The Reverend argues that economic growth—which is, indeed, something that capitalism tends to deliver—inherently requires depleting the earth’s resources (which presumably also includes a relentless increase in carbon emissions). While it is true that for most of history economic growth has been very emissions-intensive, economic growth doesn’t inherently require increased resource use or emissions. Much of this depends on things like technology, land-use patterns, and the treatment of externalities. These are issues that both market and non-market economies have to grapple with. It’s not about capitalism.

In fact, it’s entirely possible that the things left-wing activists dislike about capitalism could get even worse while environmental outcomes improve dramatically. Let’s walk through one scenario.

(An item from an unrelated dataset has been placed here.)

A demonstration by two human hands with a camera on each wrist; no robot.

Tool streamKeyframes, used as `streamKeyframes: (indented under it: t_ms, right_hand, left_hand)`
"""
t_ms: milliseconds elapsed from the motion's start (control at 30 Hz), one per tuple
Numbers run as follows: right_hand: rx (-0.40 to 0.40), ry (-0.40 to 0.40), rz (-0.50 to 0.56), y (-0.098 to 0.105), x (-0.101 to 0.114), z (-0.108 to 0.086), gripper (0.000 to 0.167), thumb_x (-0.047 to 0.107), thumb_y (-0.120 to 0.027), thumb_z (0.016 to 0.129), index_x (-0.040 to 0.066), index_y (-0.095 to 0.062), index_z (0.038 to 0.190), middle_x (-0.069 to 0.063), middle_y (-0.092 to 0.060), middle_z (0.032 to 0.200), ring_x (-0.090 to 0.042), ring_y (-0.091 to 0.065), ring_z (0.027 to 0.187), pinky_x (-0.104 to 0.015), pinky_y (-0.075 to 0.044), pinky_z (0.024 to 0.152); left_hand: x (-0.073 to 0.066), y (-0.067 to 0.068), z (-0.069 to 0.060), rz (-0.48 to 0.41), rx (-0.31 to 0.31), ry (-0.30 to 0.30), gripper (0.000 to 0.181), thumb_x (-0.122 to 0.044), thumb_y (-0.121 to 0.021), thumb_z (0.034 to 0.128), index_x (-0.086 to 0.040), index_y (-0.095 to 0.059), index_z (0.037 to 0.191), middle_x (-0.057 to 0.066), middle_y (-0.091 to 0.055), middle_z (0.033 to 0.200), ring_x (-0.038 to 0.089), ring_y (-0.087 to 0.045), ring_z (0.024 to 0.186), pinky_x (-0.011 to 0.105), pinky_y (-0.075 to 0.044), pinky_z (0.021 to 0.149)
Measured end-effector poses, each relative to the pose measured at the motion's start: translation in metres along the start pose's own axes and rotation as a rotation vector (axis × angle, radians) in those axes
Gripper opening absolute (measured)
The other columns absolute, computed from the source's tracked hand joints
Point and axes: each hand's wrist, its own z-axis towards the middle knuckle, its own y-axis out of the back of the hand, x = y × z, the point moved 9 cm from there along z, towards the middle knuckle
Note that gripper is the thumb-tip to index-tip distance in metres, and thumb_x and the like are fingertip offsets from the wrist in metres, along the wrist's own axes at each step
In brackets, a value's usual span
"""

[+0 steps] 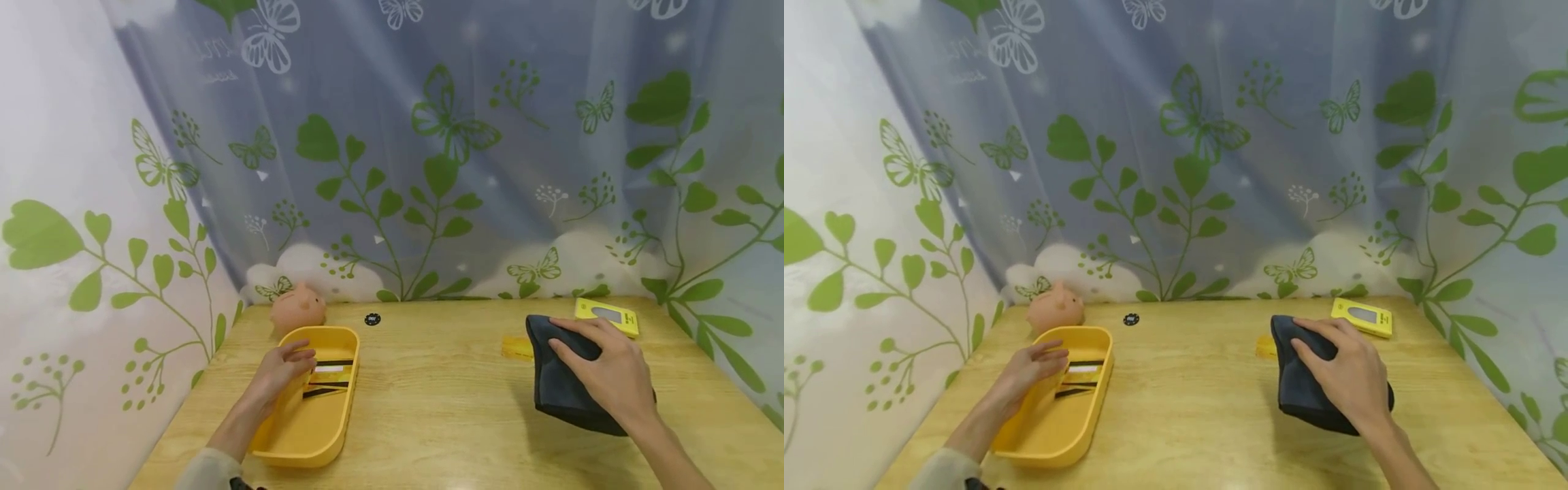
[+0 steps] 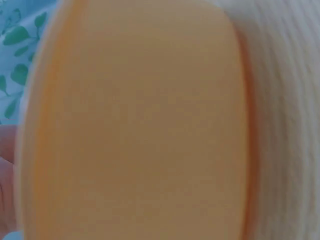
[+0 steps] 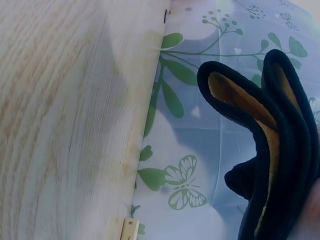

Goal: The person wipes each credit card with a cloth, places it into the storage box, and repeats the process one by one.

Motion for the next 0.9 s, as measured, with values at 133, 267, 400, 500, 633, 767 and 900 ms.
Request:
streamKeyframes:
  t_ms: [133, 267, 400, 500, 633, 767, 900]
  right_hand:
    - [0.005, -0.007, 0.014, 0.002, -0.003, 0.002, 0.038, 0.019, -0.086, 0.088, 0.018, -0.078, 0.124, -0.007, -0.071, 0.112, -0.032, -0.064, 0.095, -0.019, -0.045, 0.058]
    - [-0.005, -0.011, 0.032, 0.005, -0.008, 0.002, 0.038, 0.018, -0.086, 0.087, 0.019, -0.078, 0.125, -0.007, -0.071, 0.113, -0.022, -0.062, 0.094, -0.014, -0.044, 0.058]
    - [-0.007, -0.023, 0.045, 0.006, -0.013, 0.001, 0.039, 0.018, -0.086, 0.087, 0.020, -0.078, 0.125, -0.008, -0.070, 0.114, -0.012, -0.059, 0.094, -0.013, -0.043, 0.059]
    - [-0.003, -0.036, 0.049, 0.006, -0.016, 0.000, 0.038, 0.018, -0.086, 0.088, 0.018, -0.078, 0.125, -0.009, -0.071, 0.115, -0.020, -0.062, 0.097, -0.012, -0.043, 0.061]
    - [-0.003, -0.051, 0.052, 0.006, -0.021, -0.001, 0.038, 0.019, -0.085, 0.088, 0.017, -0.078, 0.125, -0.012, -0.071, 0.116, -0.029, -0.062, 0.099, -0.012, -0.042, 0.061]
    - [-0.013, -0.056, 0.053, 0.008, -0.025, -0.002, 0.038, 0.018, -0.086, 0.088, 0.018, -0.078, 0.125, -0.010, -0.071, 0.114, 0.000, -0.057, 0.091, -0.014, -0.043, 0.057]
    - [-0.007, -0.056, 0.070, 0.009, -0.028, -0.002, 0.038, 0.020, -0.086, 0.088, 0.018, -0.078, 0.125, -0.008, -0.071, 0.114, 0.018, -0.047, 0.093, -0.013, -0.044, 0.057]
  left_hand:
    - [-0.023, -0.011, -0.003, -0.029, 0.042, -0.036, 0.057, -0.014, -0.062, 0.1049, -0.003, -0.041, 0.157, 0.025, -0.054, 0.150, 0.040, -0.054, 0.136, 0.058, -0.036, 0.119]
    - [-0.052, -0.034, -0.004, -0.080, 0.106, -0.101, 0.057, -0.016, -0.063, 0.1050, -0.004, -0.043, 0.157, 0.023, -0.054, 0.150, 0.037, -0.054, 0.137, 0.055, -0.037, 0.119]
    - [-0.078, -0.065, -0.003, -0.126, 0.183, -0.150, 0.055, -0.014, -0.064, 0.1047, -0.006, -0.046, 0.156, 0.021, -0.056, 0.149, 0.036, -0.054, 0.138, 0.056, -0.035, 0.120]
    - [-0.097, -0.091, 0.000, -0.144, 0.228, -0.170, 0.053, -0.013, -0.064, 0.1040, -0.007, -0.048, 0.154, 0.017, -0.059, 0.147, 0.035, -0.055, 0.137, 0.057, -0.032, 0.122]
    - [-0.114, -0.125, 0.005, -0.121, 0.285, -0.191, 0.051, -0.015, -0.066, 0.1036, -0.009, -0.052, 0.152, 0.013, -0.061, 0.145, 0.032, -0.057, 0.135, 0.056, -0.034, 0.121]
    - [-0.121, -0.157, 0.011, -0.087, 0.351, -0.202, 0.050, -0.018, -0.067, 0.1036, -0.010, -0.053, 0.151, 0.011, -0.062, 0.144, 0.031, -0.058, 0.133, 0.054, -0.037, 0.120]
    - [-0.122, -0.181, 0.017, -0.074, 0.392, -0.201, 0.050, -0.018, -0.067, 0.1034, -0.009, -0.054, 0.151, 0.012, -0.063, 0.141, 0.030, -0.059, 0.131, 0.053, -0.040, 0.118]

Suppose in twenty years the world economic output has increased ten-fold. Bitcoin hits a million US dollars, crypto bros get rich selling NFTs, and metaverse speculators who got in on the early digital land rush are unfathomably wealthy. Meanwhile, for whatever reason, the median income has remained stagnant. All of the real, inflation-adjusted gains have gone to a small number of narcissistic entrepreneurs who escape the long arm of the IRS by building their own sovereign islands while tax bases around the world collapse. That sounds like a pretty dystopian scenario. 

But there are other things that have changed in this scenario. Nuclear and hydropower are now the baseloads for the global energy grid, with most of the rest of the energy mix composed of solar, wind, and other renewable sources. The majority of the transportation industry is electrified. And incremental innovations have dramatically improved energy efficiency. In other words, our most pressing environmental problems have all been solved.

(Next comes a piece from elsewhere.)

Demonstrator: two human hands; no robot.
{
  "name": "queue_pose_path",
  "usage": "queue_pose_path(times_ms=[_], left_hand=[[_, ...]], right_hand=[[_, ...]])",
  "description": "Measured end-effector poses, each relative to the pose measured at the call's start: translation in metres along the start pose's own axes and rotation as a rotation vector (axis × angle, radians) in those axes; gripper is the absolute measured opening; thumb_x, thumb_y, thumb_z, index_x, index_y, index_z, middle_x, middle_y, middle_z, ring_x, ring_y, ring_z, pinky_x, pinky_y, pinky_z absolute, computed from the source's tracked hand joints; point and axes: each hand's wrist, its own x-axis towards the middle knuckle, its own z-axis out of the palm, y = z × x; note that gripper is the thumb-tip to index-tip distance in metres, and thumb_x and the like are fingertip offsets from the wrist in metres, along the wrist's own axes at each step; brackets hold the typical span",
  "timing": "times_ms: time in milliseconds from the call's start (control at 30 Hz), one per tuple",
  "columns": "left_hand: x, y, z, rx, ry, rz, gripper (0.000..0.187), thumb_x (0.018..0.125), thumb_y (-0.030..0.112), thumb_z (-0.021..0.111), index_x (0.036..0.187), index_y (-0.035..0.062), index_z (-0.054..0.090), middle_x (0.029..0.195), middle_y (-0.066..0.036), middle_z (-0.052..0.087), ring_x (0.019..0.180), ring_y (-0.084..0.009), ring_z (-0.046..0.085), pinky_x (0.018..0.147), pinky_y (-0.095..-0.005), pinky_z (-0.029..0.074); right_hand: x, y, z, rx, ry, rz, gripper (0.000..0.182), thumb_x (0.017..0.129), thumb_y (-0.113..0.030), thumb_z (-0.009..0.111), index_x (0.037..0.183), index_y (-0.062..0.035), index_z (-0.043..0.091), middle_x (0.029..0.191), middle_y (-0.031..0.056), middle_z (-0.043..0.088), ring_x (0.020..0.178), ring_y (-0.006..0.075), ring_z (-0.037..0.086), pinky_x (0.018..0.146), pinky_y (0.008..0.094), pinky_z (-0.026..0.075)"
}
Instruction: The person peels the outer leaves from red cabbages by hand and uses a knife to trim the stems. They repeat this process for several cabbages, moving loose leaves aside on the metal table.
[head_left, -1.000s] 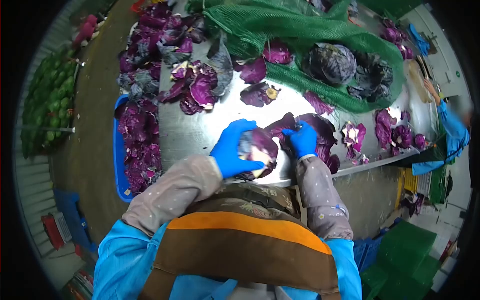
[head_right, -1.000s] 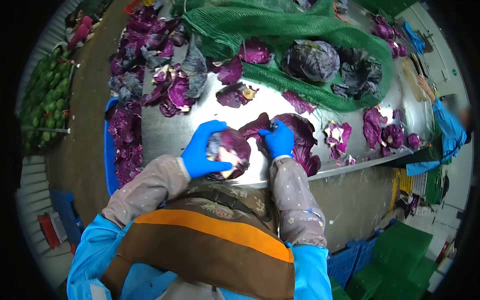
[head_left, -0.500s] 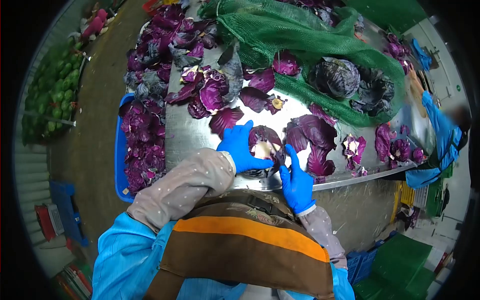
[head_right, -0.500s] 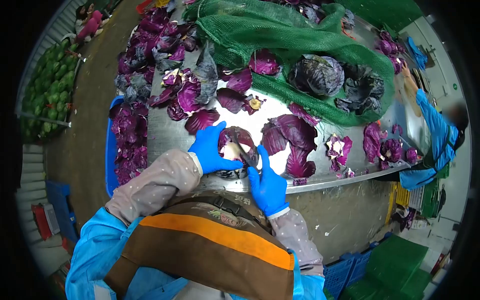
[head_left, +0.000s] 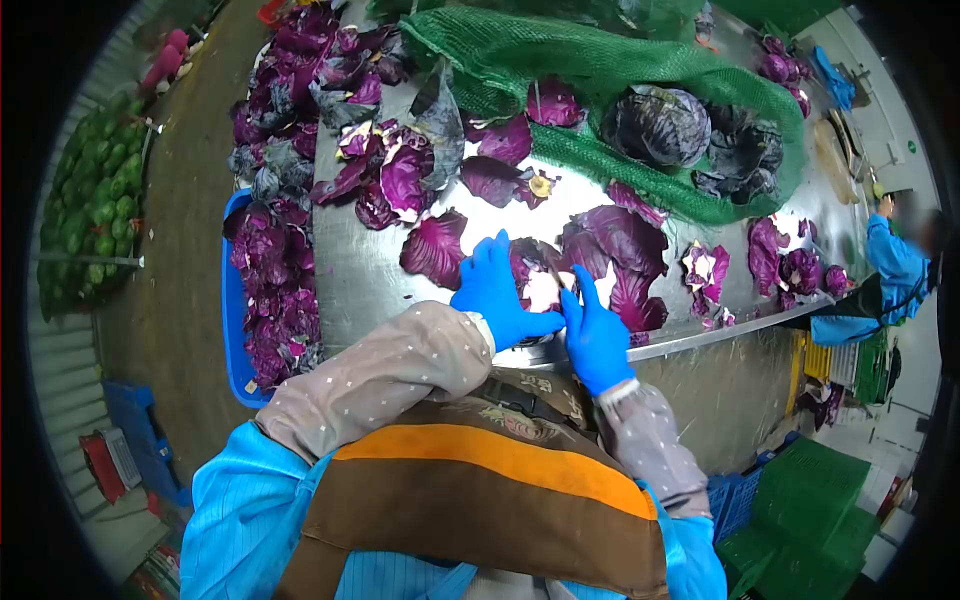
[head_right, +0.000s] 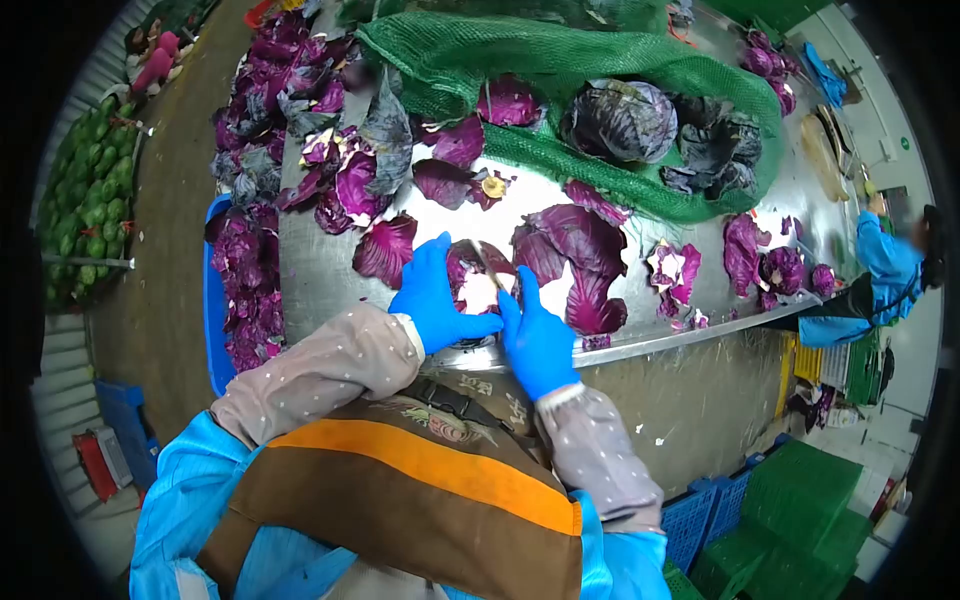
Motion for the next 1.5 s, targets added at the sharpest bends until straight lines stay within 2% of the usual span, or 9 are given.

While this is a hypothetical scenario, it shows that there is no logical reason why capitalism can’t solve all of our biggest environmental problems, and they could be solved without doing anything to address the things left-wing activists hate about capitalism. This scenario is also pretty consistent with a pessimistic left-wing view of capitalist dynamics—which I don’t share—but it highlights that based on their own logic, there is no reason why capitalism is inherently at odds with the environment. 

Markets are actually pretty good at solving problems when you let them. Tesla has done more than the governments of Venezuela or Cuba to address climate change. The fact that Elon Musk got rich is irrelevant to the environmental impact. 

It’s true that politicians in market economies face incentives to pursue growth to the detriment of the environment. But that isn’t unique to market economies. The old Soviet Union was notorious for prioritizing industrialization over the environment.“During seven decades of Soviet regime, there was a trade-off between economy and environment. Like many socialist states, the Union of Soviet Socialist Republics (USSR) believed in communal ownership of almost every property and treated nature as a free resource that the government has right to exploit. With very little regard for future, the USSR continued to run its economic engine, leaving behind a legacy of environmental catastrophe, including desertification and pollution.” https://www.downtoearth.org.in/coverage/environment/environmental-collapse-before-the-soviet-s-fall-56642 

Environmental outcomes depend on technologies and policies that are unrelated to broader questions about capitalism versus socialism. If anything, distractions like this are likely to distract from concrete solutions. Loudly denouncing capitalism doesn’t do anything to reduce carbon emissions. If the goal is to reduce carbon emissions, it’s better to focus on actual policies that reduce carbon emissions rather than moralizing about capitalism. 

Steve Lafleur

Steve Lafleur is a public policy analyst and columnist based in Toronto.